Shifting Baselines

18bag190.3.jpgPlastic bags have some desirable traits. They require less energy and water to make than paper bags. Their impermeability means that they won’t become a gooey, soggy mess over a little rotten egg. But the very thing that makes plastic bags so attractive must also make them an environmental catastrophe.

The problem with plastic bags is that they are made of plastic, which can take more than 1,000 years to biodegrade, has a number of ill effects on human health, and, as litter, can kill seabirds and other marine life. Plus, there are just too many of them (check out this bibliography on plastic debris).

According to the Worldwatch Institute, an environmental research and advocacy group in Washington, D.C., plastic factories in 2002 produced between 4 and 5 trillion plastic bags, ranging from large trash bags to thin grocery sacks. Communities around the globe have taken to cutting down on plastic bags via market incentives or regulations.
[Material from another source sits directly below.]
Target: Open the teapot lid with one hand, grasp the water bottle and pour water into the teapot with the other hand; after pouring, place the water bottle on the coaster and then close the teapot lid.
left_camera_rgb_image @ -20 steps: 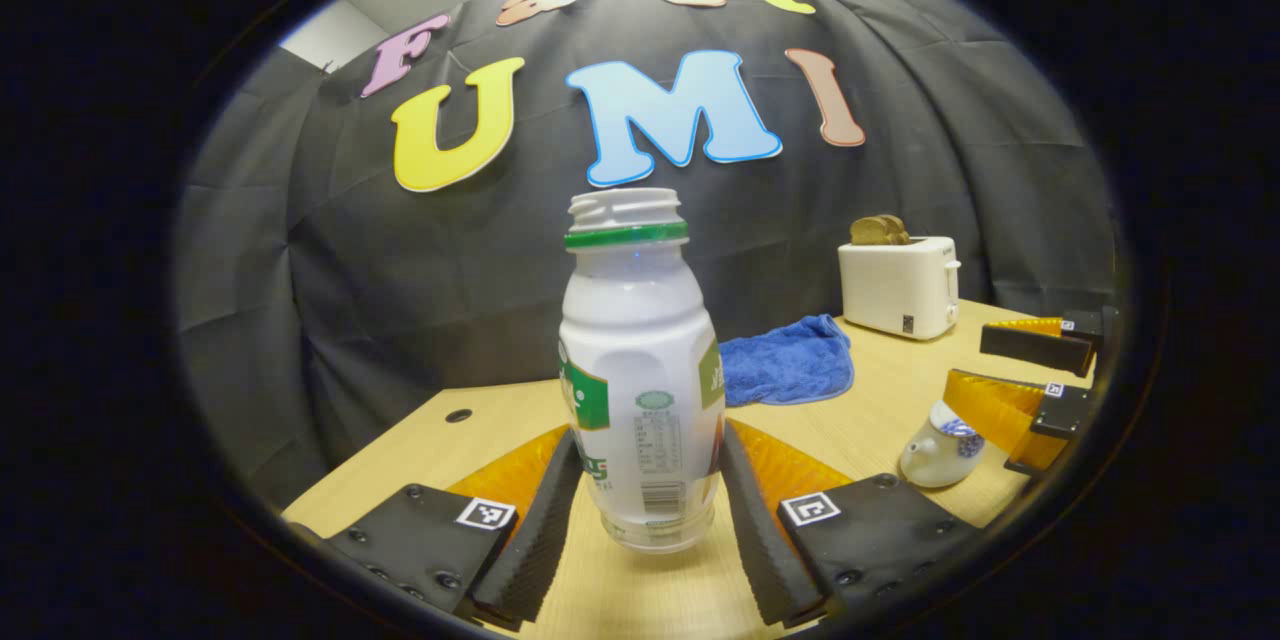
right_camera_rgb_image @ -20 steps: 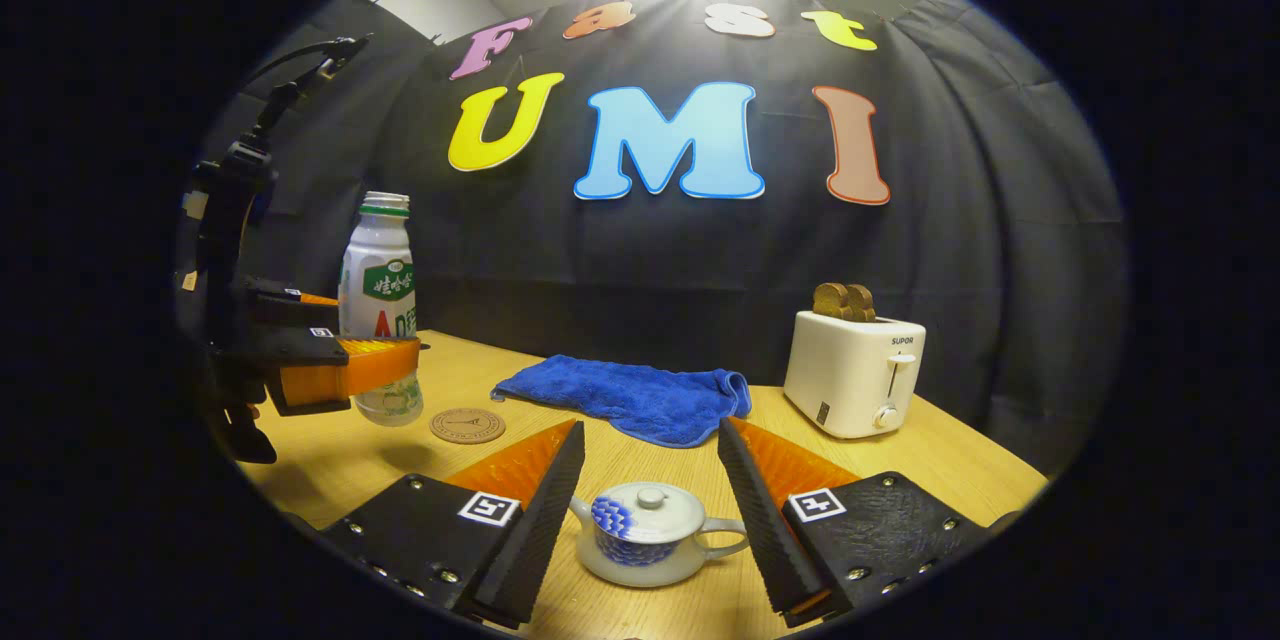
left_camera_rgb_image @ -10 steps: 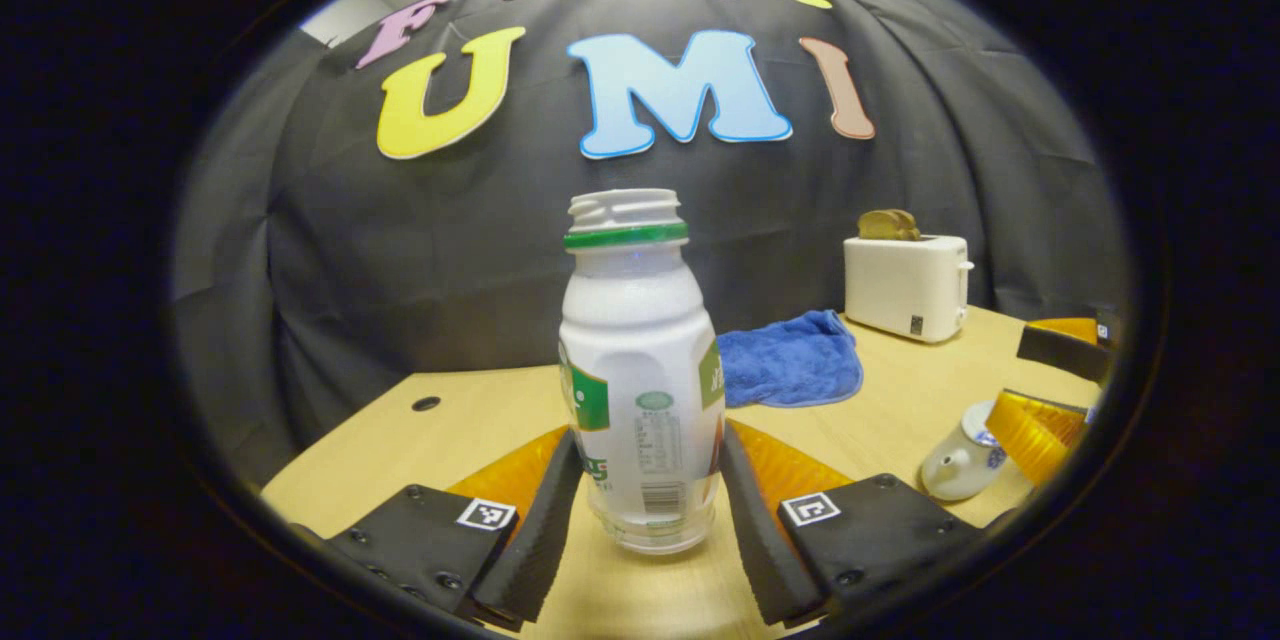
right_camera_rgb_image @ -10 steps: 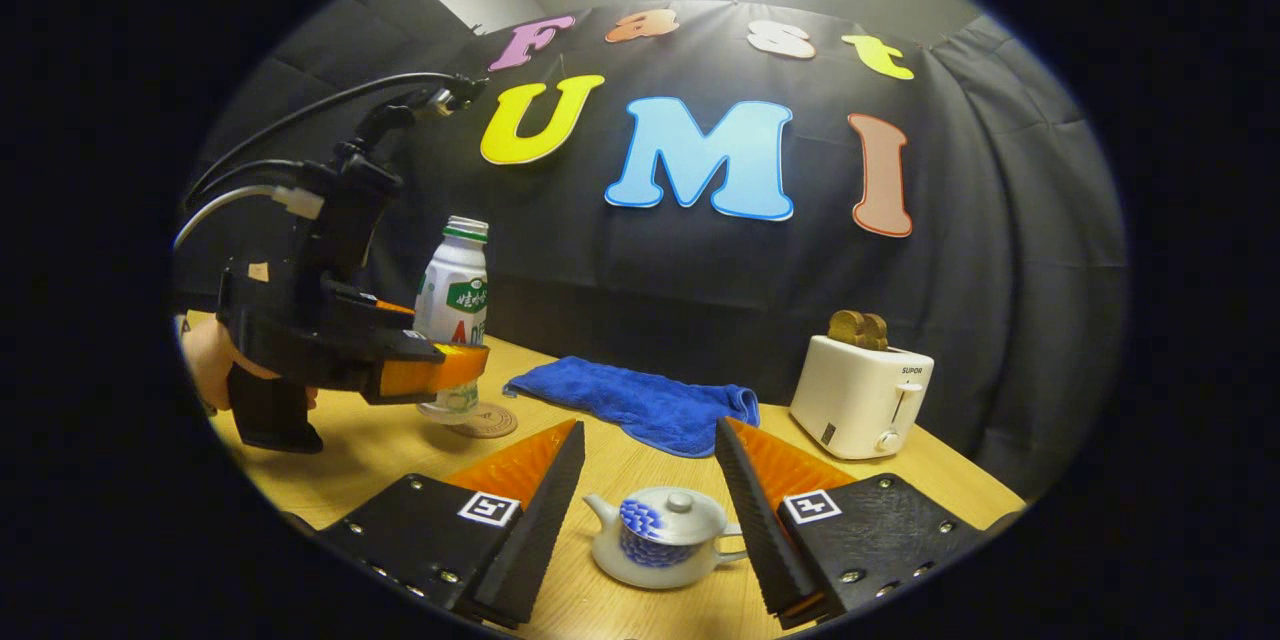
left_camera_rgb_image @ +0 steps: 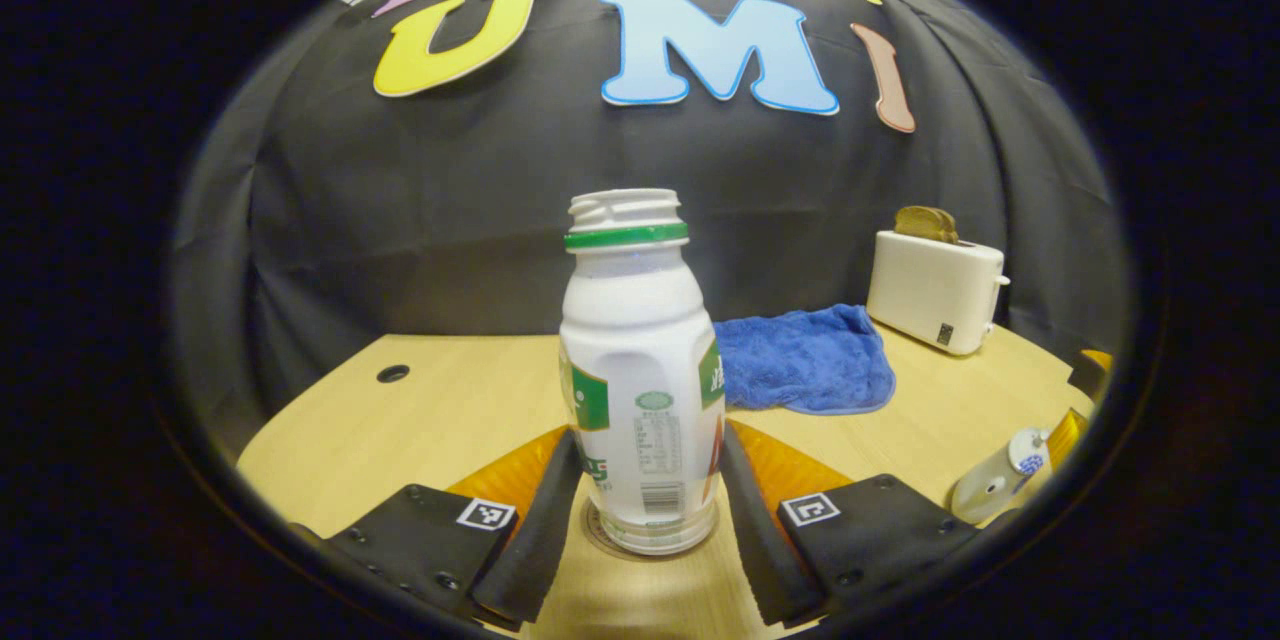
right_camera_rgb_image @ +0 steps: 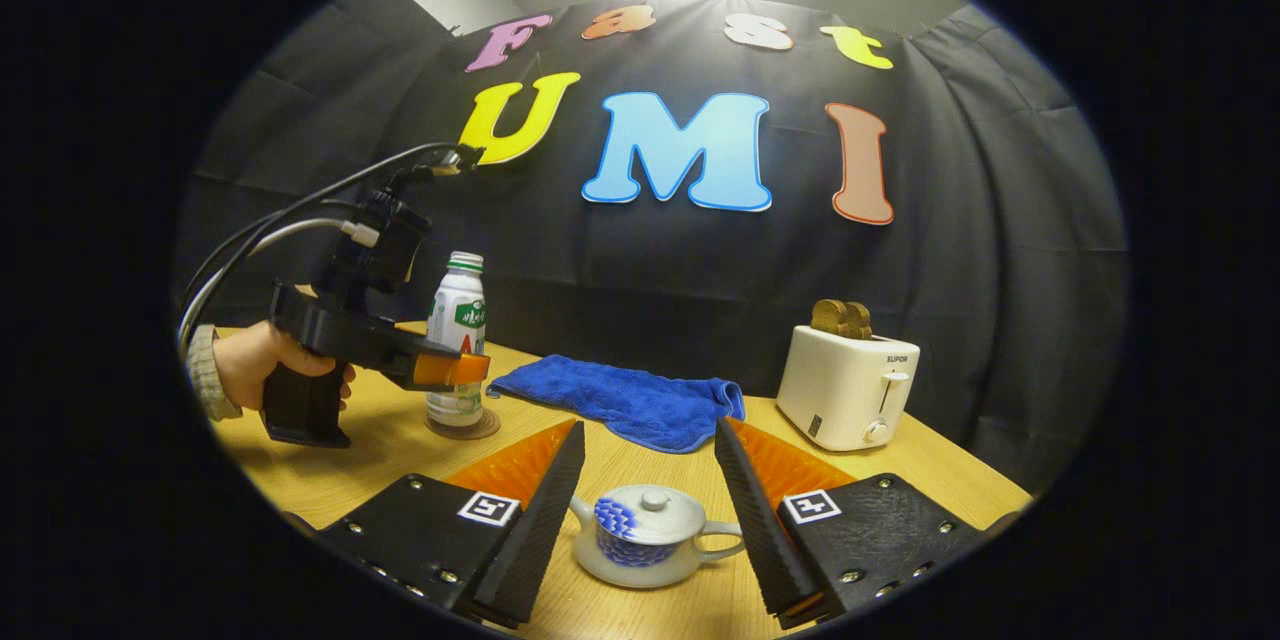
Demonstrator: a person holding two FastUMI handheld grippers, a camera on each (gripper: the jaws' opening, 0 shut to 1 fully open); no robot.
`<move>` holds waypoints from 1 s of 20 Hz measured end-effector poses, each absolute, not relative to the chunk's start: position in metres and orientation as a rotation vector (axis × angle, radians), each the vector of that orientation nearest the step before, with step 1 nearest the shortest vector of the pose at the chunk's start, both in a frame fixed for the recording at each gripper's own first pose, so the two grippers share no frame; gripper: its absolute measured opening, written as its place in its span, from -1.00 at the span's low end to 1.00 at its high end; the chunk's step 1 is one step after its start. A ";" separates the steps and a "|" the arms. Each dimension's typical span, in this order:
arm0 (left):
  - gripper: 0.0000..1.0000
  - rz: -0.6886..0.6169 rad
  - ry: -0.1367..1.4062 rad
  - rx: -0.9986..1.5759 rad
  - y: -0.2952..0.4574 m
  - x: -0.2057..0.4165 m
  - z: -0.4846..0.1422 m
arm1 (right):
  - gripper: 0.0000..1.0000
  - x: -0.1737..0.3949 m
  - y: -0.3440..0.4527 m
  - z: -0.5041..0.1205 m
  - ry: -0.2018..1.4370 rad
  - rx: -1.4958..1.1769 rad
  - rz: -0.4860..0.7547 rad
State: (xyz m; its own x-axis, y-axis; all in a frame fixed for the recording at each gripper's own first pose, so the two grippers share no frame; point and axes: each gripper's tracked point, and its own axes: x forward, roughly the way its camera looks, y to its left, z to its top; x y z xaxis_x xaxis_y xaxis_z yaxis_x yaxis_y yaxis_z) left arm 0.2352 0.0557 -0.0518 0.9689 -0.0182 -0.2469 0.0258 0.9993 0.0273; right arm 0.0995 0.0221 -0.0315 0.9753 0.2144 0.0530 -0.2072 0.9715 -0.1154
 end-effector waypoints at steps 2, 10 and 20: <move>0.63 -0.021 0.239 0.023 0.056 0.237 -0.052 | 0.62 0.101 0.018 -0.032 -0.063 -0.097 0.203; 0.68 -0.032 0.223 0.041 0.057 0.234 -0.052 | 0.62 0.104 0.011 -0.032 -0.058 -0.074 0.181; 0.87 -0.039 0.261 0.049 0.054 0.226 -0.061 | 0.62 0.103 0.013 -0.033 -0.054 -0.082 0.191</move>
State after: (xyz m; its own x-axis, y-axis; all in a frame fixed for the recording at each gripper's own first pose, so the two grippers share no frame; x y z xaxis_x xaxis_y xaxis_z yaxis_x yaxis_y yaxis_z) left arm 0.2259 0.0536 -0.0615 0.9654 -0.0323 -0.2586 0.0449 0.9981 0.0429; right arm 0.1031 0.0133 -0.0329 0.9803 0.1920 0.0457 -0.1876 0.9784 -0.0863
Here are the possible treatments for the plastic bag epidemic:

1) User rebate. Stores can offer a user rebate. For instance, at Lululemon, Vancouver’s posh yoga store, shoppers can save a few cents by not taking a bag. The problem with this option is that users have to opt out of using the bag to save money. The default setting is still usage.

2) User tax. As Josh mentioned, last week, the mayor of Seattle announced his proposal to charge 20 cents for every bag, paper or plastic, used at grocery or drugstores. While this was the first of such initiatives in the U.S., Scandinavian countries have charged for bags for more than a decade and, in Ireland, bags have been taxed since 2002, which has resulted in a reduction in bag use by a supposed 90 percent.
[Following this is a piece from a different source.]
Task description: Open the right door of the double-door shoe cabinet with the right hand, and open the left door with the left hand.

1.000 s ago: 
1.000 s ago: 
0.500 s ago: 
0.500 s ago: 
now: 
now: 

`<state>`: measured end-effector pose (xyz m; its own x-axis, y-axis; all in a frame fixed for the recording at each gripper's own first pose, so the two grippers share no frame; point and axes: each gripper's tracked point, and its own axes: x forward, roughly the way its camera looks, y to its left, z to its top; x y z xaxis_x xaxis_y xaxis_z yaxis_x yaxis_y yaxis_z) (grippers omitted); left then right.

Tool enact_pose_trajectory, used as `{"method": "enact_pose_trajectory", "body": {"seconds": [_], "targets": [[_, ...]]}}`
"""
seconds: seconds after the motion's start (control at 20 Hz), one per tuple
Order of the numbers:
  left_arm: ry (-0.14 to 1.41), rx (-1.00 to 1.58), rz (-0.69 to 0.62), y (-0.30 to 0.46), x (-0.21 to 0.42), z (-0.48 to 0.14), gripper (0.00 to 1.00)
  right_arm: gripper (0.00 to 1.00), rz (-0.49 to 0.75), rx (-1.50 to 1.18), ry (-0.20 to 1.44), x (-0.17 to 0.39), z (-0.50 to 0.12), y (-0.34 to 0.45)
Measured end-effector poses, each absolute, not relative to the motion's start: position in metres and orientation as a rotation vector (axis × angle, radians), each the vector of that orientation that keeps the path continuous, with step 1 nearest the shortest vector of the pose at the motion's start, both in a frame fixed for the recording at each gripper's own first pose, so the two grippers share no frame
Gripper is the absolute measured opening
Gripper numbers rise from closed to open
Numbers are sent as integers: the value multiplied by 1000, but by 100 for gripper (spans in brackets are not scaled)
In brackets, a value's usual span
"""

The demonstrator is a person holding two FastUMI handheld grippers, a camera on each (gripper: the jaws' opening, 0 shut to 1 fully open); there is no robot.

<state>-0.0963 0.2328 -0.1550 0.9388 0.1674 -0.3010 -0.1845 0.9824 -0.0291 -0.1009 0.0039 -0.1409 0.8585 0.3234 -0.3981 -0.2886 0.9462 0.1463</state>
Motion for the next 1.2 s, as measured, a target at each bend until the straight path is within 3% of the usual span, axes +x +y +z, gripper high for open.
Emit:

3) Outright ban. But 90 percent is not good enough for some communities. The city of Leaf Rapids, Manitoba, was the first city in Canada to totally ban the plastic bag and they did so in April last year. Just two weeks ago, San Francisco became the first U.S. city to prohibit plastic bags in large markets and drug stores and require biodegradable plastic or recyclable paper sacks. But why limit a ban to cities? Plastic bags were banned in all of Uganda in June of last year and France plans to phase out use by 2010. Many cities and nations, however, opt for the last option.

4) Do nothing.

The first two options use the market, the third uses the government/democracy, and the fourth and predominant choice so far, employs good old-fashioned apathy. Which is best?

Moreover, why is my current home of Vancouver lagging so far behind in all of this? Why should the city that spawned Greenpeace and David Suzuki be outdone by Leaf Rapids and Uganda? With Earth Day fast approaching, Vancouver has a great opportunity to quit being so plastic.

Comments

  1. #1 Limonit
    April 15, 2008

    I think this sums it up real good.

    I was born in Italy. There plastic bags are the norm (And if you drive away from tourist centers you notice where the end: left and right of each major street). Plastic bags are mostly free and you get really strange looks if you say that you don’t want any in the stores (“But it’s free!?”)
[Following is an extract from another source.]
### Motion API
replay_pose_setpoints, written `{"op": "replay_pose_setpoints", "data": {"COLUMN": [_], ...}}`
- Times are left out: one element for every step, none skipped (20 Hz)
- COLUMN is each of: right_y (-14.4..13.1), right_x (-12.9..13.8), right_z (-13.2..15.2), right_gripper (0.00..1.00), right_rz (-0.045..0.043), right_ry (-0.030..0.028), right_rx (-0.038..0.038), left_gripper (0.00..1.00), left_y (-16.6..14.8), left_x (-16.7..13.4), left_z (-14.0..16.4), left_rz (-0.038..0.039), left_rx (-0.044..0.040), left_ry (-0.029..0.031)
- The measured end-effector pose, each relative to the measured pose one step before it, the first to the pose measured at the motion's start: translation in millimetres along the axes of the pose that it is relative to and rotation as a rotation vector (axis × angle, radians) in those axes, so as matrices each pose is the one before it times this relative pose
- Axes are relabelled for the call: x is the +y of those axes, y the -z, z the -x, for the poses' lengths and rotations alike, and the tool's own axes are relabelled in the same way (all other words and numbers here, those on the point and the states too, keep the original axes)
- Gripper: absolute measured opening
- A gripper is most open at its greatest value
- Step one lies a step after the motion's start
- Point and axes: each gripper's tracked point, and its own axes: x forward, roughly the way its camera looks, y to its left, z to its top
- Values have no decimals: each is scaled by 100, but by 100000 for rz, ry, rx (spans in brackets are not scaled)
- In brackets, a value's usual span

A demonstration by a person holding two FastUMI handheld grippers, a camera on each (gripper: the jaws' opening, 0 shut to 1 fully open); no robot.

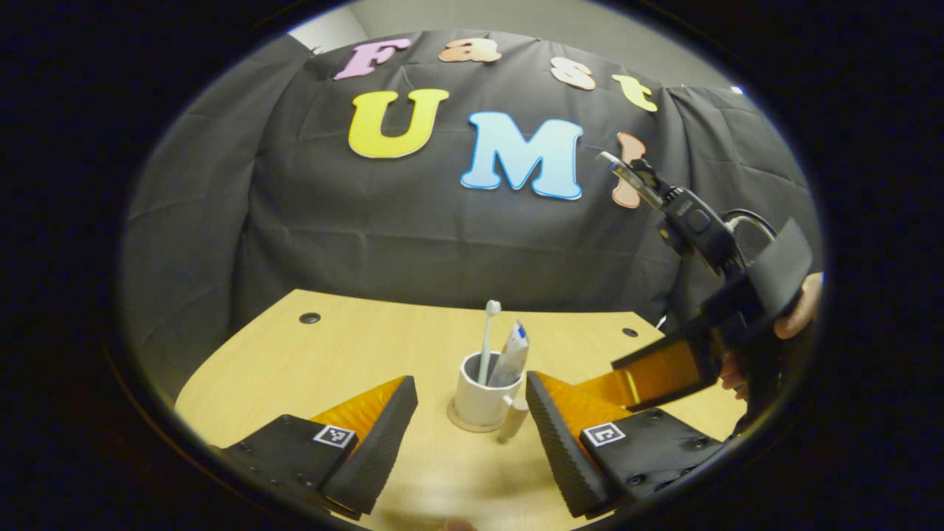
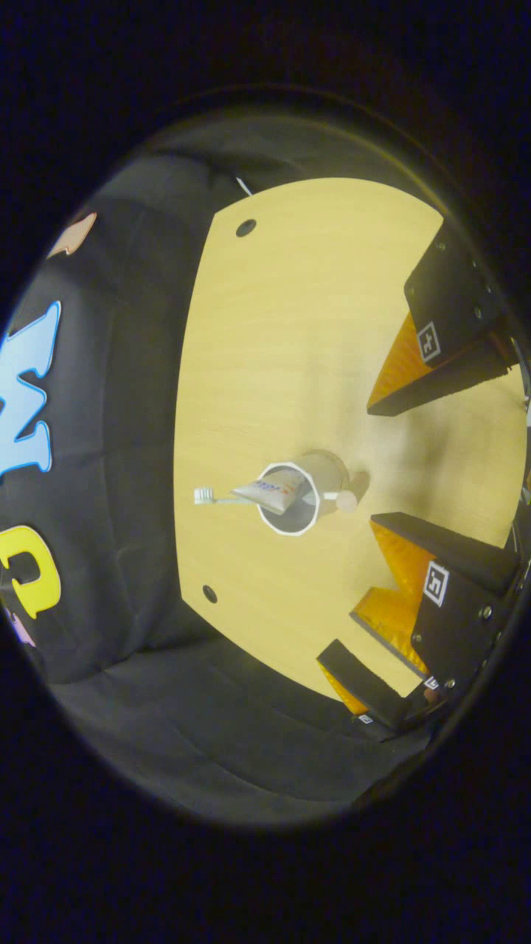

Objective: Put the toothbrush and toothpaste on the desktop into the cup, then pick up the cup and place it on the coaster on the desktop.

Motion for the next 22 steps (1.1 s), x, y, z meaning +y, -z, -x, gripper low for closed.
{"op": "replay_pose_setpoints", "data": {"right_y": [153,83,31,-28,-250,-449,-540,-461,-367,-447,-434,-368,-456,-413,-530,-434,-420,-304,-93,-83,36,-60], "right_x": [-639,-646,-723,-945,-979,-1161,-921,-912,-695,-717,-632,-582,-357,-286,-398,-372,-456,-315,-99,-179,-112,3], "right_z": [873,972,887,1076,915,975,1006,816,726,702,713,730,406,515,541,455,400,217,214,261,280,141], "right_gripper": [84,86,87,87,87,87,87,87,87,87,87,87,87,87,87,87,87,87,87,87,87,83], "right_rz": [-1224,-981,-440,197,638,943,1207,1410,1193,1090,1043,1223,1167,879,965,1129,1311,1240,1231,803,315,-146], "right_ry": [103,265,1059,1535,1656,2217,2063,1872,1954,1321,1189,867,960,600,268,486,526,437,483,467,160,20], "right_rx": [-2601,-2749,-3019,-3107,-3891,-4280,-4501,-4347,-4294,-4169,-3805,-3505,-3657,-3478,-3880,-3531,-3895,-3671,-3286,-3028,-2320,-2422], "left_gripper": [96,96,96,94,96,96,99,96,96,96,99,96,96,94,96,93,93,99,97,95,93,96], "left_y": [-413,-524,-655,-725,-604,-768,-723,-379,-461,-373,-331,-398,-261,-234,-232,-248,-205,-241,-171,-242,-355,-387], "left_x": [-857,-728,-631,-573,-706,-717,-715,-695,-622,-687,-602,-531,-433,-461,-336,-228,-158,-225,-268,-19,-106,-127], "left_z": [-174,-103,-23,-54,-50,40,68,73,70,135,192,312,225,302,212,299,583,389,387,365,296,286], "left_rz": [-45,-328,-405,-675,-641,-391,-310,60,300,532,438,202,398,426,704,716,599,289,-314,-496,-511,-518], "left_rx": [-454,-804,-1330,-1392,-1464,-1603,-1354,-912,-849,-716,-716,-934,-984,-705,-893,-730,-673,-783,-632,-804,-1076,-1123], "left_ry": [555,-50,-76,-238,-56,-1,23,39,-5,197,-265,-252,-271,-460,-592,-825,-810,-499,-962,-932,-546,-532]}}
    Currently I am in Austria. Plastic bags are not free and cost between .20 and .60 EUR. They are bought, but rarely. Most of the people use reuseable boxes or bags.

    I fear if a state does not opt for your number three, than only number two with a real hefty price tag will change anything.

  2. #2 Milan
    April 15, 2008

    Landfill space is really the least of our worries when it comes to environmental problems. As such, it seems that the biggest issue with plastic bags is making sure they end up being properly disposed of.

    Incidentally, most kind of plastics never biodegrade, they just get physically broken into microscopic pieces. Those are still a threat to tiny organisms, if they are out in the environment.

  3. #3 Green4u
    April 15, 2008

    This is a fantastic summary of possible solutions to the plastic bag problem. I think people would hate a user tax but it would get lots of people to stop using them especially in this economy. I hope that more cities and states look at this as a problem.

    Everyone should have re-usuable bags by now.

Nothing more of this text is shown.